What you will do ▸ Each of the entries below should be written out exactly as it reads.

Input for this task ▸

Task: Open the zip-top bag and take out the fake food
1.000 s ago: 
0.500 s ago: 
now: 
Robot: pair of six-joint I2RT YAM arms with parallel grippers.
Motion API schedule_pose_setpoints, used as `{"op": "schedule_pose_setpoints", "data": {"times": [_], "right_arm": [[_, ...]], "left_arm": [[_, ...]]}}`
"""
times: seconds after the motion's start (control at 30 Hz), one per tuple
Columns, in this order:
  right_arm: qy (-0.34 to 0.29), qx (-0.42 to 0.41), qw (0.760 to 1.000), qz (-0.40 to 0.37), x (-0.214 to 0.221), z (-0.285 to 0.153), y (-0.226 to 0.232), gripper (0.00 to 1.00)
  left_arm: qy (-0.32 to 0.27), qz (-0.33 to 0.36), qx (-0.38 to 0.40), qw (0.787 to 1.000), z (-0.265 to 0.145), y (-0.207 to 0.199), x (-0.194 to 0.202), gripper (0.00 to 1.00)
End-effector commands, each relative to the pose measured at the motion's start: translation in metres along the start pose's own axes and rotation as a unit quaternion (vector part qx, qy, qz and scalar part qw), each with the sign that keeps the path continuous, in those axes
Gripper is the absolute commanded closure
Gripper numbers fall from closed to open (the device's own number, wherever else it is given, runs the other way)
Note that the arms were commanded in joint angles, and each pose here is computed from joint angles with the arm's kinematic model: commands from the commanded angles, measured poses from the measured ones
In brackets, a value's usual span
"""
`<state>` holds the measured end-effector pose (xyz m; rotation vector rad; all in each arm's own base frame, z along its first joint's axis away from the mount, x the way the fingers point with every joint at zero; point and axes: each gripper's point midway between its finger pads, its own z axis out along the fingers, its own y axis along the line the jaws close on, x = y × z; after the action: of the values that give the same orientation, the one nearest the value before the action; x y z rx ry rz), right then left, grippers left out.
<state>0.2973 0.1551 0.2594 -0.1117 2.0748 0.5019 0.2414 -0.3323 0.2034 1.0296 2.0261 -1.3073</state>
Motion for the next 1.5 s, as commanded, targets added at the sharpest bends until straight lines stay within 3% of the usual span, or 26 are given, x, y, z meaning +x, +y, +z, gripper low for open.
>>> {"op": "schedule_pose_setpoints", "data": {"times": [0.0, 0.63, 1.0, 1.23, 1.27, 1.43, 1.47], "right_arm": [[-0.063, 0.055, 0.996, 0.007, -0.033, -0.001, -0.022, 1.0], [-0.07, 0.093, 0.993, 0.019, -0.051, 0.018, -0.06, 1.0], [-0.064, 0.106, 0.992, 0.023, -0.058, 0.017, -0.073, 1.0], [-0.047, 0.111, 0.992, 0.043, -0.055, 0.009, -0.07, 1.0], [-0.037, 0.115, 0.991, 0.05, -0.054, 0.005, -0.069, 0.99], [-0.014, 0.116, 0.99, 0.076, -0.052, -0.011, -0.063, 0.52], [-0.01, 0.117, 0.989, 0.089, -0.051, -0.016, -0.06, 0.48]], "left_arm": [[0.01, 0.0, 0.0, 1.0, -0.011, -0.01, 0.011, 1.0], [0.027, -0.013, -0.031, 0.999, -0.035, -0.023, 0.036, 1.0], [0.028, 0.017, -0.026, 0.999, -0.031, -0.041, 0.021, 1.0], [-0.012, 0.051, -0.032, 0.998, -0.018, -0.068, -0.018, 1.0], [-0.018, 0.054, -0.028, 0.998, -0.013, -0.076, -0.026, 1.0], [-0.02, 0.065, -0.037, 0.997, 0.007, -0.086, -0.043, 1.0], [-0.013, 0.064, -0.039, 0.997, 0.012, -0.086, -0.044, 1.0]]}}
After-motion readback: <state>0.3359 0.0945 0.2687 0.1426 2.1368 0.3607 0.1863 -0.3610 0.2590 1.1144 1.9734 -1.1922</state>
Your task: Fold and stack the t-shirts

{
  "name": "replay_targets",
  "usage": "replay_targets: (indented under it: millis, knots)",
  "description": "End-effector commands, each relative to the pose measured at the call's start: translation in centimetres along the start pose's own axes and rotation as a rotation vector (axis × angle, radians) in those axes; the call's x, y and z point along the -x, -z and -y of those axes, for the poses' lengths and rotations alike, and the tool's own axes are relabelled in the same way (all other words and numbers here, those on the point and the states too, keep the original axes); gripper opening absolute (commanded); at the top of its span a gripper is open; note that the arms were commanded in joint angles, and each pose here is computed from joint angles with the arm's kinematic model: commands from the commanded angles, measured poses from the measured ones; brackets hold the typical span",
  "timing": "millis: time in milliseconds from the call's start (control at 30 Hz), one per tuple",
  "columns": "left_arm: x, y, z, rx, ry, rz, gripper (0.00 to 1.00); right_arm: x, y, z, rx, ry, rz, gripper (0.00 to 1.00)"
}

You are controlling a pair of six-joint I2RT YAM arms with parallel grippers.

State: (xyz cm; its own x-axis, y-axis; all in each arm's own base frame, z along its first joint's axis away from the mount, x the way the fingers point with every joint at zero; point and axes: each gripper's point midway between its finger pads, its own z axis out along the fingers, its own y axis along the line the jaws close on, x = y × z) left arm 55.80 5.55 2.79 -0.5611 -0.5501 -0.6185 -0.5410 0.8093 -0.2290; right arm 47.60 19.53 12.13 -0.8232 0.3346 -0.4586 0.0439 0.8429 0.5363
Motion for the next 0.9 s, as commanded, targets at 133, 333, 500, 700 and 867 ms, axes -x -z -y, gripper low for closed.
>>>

Written response ▸
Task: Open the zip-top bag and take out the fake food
1.000 s ago: 
0.500 s ago: 
now: 
Robot: pair of six-joint I2RT YAM arms with parallel grippers.
Motion API schedule_pose_setpoints, used as `{"op": "schedule_pose_setpoints", "data": {"times": [_], "right_arm": [[_, ...]], "left_arm": [[_, ...]]}}`
"""
times: seconds after the motion's start (control at 30 Hz), one per tuple
Columns, in this order:
  right_arm: qy (-0.34 to 0.29), qx (-0.42 to 0.41), qw (0.760 to 1.000), qz (-0.40 to 0.37), x (-0.214 to 0.221), z (-0.285 to 0.153), y (-0.226 to 0.232), gripper (0.00 to 1.00)
  left_arm: qy (-0.32 to 0.27), qz (-0.33 to 0.36), qx (-0.38 to 0.40), qw (0.787 to 1.000), z (-0.265 to 0.145), y (-0.207 to 0.199), x (-0.194 to 0.202), gripper (0.00 to 1.00)
End-effector commands, each relative to the pose measured at the motion's start: translation in metres along the start pose's own axes and rotation as a unit quaternion (vector part qx, qy, qz and scalar part qw), each with the sign that keeps the path continuous, in those axes
Gripper is the absolute commanded closure
Gripper numbers fall from closed to open (the device's own number, wherever else it is given, runs the other way)
Note that the arms were commanded in joint angles, and each pose here is computed from joint angles with the arm's kinematic model: commands from the commanded angles, measured poses from the measured ones
In brackets, a value's usual span
"""
`<state>` holds the measured end-effector pose (xyz m; rotation vector rad; all in each arm's own base frame, z along its first joint's axis away from the mount, x the way the fingers point with every joint at zero; point and axes: each gripper's point midway between its finger pads, its own z axis out along the fingers, its own y axis along the line the jaws close on, x = y × z; after the action: of the values that give the same orientation, the one nearest the value before the action; x y z rx ry rz), right then left, grippers left out.
<state>0.2973 0.1551 0.2594 -0.1117 2.0748 0.5019 0.2414 -0.3323 0.2034 1.0296 2.0261 -1.3073</state>
Motion for the next 1.5 s, as commanded, targets added at the sharpest bends until straight lines stay within 3% of the usual span, or 26 are given, x, y, z meaning +x, +y, +z, gripper low for open.
>>> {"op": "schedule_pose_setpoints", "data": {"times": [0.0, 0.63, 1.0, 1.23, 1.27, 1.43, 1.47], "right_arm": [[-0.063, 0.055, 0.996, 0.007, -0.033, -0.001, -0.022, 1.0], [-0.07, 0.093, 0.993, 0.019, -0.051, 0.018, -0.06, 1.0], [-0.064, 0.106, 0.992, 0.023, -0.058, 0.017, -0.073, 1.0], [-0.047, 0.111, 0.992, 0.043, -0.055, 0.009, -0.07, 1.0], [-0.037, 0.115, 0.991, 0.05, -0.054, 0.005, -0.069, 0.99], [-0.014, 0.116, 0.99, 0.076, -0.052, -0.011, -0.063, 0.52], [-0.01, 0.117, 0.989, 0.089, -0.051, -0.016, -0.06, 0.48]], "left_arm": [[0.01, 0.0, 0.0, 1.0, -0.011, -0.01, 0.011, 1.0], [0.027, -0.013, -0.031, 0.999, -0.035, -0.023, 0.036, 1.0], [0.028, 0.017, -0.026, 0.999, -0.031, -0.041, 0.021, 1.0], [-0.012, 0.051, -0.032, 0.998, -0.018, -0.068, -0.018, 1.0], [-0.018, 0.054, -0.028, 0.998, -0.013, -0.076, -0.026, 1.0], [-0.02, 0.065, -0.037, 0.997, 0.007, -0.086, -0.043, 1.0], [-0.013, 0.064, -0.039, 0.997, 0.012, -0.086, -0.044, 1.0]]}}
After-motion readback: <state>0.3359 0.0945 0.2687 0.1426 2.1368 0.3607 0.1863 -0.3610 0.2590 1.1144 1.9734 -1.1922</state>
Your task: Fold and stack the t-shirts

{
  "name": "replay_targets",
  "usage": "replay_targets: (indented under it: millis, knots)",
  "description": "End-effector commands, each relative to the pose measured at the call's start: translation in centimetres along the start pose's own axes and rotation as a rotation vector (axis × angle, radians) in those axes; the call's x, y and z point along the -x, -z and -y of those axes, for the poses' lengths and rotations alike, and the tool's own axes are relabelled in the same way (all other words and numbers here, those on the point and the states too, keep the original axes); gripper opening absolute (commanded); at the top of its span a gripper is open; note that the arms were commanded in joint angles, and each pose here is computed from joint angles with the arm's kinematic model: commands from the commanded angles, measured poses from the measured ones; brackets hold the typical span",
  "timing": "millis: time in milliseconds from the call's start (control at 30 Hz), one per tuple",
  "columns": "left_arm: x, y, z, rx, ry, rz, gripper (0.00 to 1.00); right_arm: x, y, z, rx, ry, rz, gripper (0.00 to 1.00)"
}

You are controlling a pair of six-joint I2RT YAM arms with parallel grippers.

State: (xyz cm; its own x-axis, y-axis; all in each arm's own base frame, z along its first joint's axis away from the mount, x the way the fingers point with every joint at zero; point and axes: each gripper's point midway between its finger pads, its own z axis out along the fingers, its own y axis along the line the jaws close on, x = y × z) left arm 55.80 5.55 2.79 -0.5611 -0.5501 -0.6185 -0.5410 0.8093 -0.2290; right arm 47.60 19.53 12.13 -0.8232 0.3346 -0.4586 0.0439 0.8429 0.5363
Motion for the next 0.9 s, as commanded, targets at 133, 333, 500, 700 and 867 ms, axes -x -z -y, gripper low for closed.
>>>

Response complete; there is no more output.